MRAOVITCH: Casting Steven was both artistic and symbolic. At a time of rising anti Asian sentiment, we wanted a lead who could embody resilience and undercut stereotypes while bringing precise comedy craft. Steven also bridges digital and film cultures, which sharpened our timing on set and helped the character feel specific, modern, and human

INFLUX: What do you hope audiences feel and discuss after “Doctor, Doctor”?

MRAOVITCH: I want people to laugh hard, then talk about fear, the systems that exploit it, and how acceptance can turn a perceived weakness into strength. The ideal ride is a mix of suspense and release that ends in a real sense of self acceptance and connection. If viewers leave energized, a little braver, and ready to argue and reflect, the film has done its job.

INFLUX: What have been your greatest challenges as an indie filmmaker?

MRAOVITCH: Financing without losing the soul of the project, and then cutting through the noise on release, are the twin hurdles. Wearing multiple hats as writer, director, producer, and editor can be brutal, so I build lean workflows and rely on transparent communication to keep crews safe, focused, and inspired. Because my stories straddle languages and countries, scale is a constant puzzle that balances ambition and resources. On “Doctor, Doctor,” navigating production during the strike meant problem solving under SAG-AFTRA’s interim agreement. On “Where There Is Love, There Is No Darkness,” we shot during the Paris Olympics and worked within tightly limited permit windows.

INFLUX: What has been your most significant accomplishment as a filmmaker?

MRAOVITCH: My first feature, “Holidays at All Costs,” won both the Jury and Audience Awards at the Austin Film Festival. That milestone validated my voice and gave me the confidence to keep taking bold risks. More recently, “Where There Is Love, There Is No Darkness” earned Best World Cinema Narrative Feature at Kansas City FilmFest International and a Special Jury Award for Bridging Cultures at Arizona IFF. These recognitions encouraged me to remain human centered while pushing my craft.

INFLUX: Tell us about some of your past projects and where we can watch them if they’re available?

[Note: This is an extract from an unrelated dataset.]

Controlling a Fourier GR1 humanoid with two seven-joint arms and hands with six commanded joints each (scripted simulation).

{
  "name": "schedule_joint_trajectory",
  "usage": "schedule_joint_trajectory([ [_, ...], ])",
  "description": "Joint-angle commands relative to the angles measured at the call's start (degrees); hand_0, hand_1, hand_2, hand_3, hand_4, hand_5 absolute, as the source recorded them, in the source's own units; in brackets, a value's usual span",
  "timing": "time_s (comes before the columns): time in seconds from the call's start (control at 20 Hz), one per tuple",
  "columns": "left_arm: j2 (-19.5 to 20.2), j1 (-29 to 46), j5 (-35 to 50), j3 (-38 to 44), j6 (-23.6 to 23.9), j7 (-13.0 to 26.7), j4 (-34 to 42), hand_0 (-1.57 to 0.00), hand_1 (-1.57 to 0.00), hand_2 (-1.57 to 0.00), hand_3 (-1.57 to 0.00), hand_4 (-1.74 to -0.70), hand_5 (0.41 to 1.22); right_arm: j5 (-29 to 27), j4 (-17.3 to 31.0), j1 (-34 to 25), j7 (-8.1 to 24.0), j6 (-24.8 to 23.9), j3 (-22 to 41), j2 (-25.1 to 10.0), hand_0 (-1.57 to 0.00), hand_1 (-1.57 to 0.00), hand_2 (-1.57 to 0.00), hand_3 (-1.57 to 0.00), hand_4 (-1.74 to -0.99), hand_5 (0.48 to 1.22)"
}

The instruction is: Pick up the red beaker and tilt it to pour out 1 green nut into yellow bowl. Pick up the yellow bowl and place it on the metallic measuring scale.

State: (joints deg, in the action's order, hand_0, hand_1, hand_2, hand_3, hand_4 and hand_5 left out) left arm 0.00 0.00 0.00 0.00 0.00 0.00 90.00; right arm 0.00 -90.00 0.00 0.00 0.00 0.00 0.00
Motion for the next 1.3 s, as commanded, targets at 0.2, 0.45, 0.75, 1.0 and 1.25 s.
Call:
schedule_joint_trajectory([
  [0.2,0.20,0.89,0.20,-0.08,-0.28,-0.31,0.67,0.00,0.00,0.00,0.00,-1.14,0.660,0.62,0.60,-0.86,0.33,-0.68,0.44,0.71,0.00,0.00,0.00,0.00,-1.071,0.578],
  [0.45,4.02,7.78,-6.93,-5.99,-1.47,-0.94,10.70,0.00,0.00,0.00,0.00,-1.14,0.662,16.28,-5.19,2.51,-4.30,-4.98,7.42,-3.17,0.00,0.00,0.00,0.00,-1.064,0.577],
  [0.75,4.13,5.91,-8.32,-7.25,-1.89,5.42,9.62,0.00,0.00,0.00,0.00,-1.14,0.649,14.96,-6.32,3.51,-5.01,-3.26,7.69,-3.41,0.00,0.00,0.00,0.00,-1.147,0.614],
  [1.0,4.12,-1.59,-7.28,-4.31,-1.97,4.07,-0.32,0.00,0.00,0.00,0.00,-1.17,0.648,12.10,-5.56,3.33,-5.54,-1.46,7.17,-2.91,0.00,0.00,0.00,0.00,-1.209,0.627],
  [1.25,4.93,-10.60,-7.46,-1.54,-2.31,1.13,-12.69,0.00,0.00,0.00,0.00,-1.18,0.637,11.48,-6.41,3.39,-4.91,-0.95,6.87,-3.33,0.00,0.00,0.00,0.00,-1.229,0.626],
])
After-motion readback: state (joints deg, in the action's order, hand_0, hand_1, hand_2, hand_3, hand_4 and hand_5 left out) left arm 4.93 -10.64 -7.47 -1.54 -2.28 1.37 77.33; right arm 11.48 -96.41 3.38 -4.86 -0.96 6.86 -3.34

MRAOVITCH: “Doctor, Doctor” is a dark comedy starring Steven He, Damian Young, Guillermo Ivan, and Francesca Root Dodson. It follows a neurotic hypochondriac who is forced to impersonate a doctor and who stumbles into a clinic’s web of corruption. You can watch it now on Apple TV and Tubi. “Where There Is Love, There Is No Darkness,” starring Oumar Diaw and Albert Delpy, follows a Senegalese delivery rider in Paris whose unexpected friendship with an elderly Parisian becomes a small light in a difficult city. The film continues its festival run.

INFLUX: What goals to you have for yourself moving forward?

MRAOVITCH: Now that I have proven I can make features with almost nothing and make them connect, I am ready to step up. My goal is to partner with established production companies and studios while protecting the voice that brought me here. A larger budget means more shooting days and room to craft scenes with precision. It also opens the door to richer design, locations, and camera movement, so the story can be expressed at its full potential.

INFLUX: What advice would you give to your younger self just starting out?

MRAOVITCH: Care less about what people think and focus on the work. Set short term, mid term, and long term goals, then reverse engineer the steps each day until they are real. Protect your focus, and tune out the voices that only say it is impossible.